Article ID: | iaor201112588 |
Volume: | 27 |
Issue: | 2 |
Start Page Number: | 239 |
End Page Number: | 248 |
Publication Date: | Mar 2011 |
Journal: | Quality and Reliability Engineering International |
Authors: | Shao Xinyu, Liu Fanmao, Zhu Haiping, Gao Guibing |
Keywords: | quality & reliability, simulation, statistics: distributions |
In order to assess the operational reliability of the horizontal machining center (HMC), field failure data for 14 HMCs over one year are collected from an engine plant of a large automobile manufacturing company in China.
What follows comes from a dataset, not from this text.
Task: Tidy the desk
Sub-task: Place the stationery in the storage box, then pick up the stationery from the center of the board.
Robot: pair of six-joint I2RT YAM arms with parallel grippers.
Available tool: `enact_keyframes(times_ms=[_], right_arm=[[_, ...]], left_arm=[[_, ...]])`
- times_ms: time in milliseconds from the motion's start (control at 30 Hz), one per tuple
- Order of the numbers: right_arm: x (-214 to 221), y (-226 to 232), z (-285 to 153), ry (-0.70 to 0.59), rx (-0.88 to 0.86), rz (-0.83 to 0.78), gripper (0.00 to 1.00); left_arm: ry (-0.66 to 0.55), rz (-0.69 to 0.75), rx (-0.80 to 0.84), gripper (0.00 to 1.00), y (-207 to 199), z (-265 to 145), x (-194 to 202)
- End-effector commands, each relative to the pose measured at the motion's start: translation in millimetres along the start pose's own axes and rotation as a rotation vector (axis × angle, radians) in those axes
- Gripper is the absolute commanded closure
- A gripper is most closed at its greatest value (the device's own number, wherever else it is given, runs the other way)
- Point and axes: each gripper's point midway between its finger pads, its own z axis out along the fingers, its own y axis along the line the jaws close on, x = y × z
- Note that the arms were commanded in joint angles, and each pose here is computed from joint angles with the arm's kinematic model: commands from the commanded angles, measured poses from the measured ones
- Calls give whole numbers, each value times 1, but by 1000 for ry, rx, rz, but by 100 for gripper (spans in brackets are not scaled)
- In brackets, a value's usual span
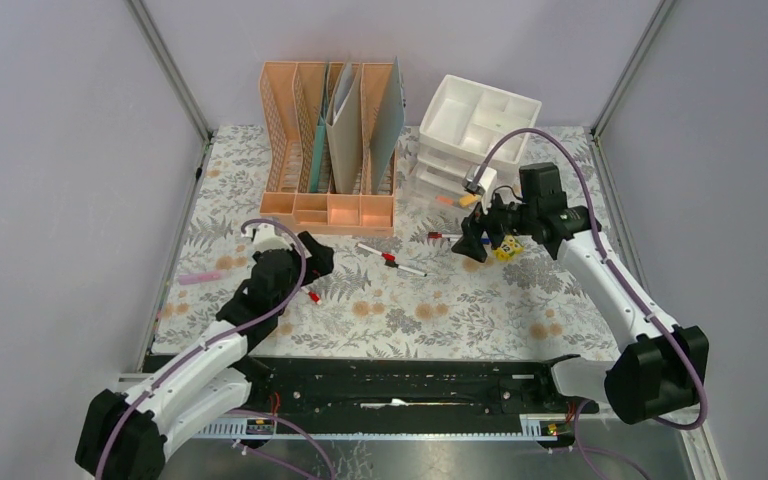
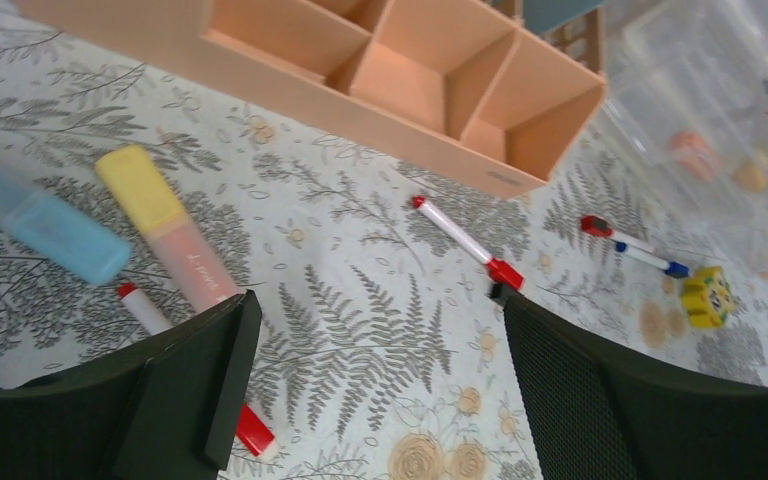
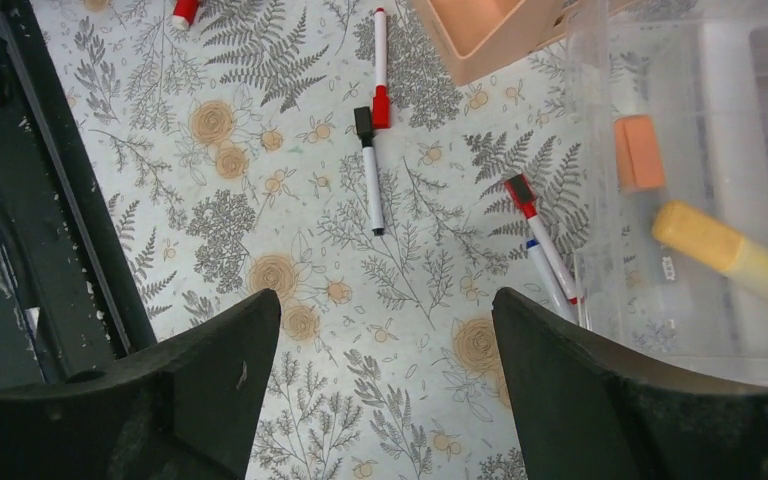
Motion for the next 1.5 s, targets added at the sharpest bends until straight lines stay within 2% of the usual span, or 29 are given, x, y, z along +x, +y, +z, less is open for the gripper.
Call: enact_keyframes(times_ms=[0,233,467,633,733,833,1067,1467], right_arm=[[-11,8,-3,-90,-68,13,15],[-4,12,2,-99,-103,30,15],[-2,14,4,-99,-117,37,16],[-2,13,3,-98,-113,36,16],[-2,13,2,-101,-109,34,16],[-3,12,1,-103,-108,36,16],[-2,12,1,-104,-109,39,16],[-2,12,1,-107,-113,44,16]], left_arm=[[-6,-82,-36,6,6,10,-10],[15,-200,-256,21,58,21,-11],[-2,-277,-561,27,110,19,-26],[65,-303,-685,31,129,27,-23],[131,-318,-747,36,138,34,-14],[167,-323,-780,38,144,40,-10],[135,-321,-823,38,153,44,-14],[162,-338,-871,41,159,60,-19]])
In contrast with the usual approach, which just pools the data from all copies under the assumption that each copy is modeled by the same power law processes (PLP), a new model based on the generalized linear mixed model (GLMM) is proposed for analyzing the failure data from all copies of HMC. A basic idea of this method is to assume heterogeneity among all copies of HMC; it is also found that the underlying model for each individual copy is a PLP model with different shape parameters and scale parameters in the GLMM model. This method can make inferences about both the population and each individual copy. Meanwhile, the modified Anderson–Darling test is adapted to the goodness-of-fit test of the model. The results of the analysis suggest that this method is effective to analyze reliability of HMC.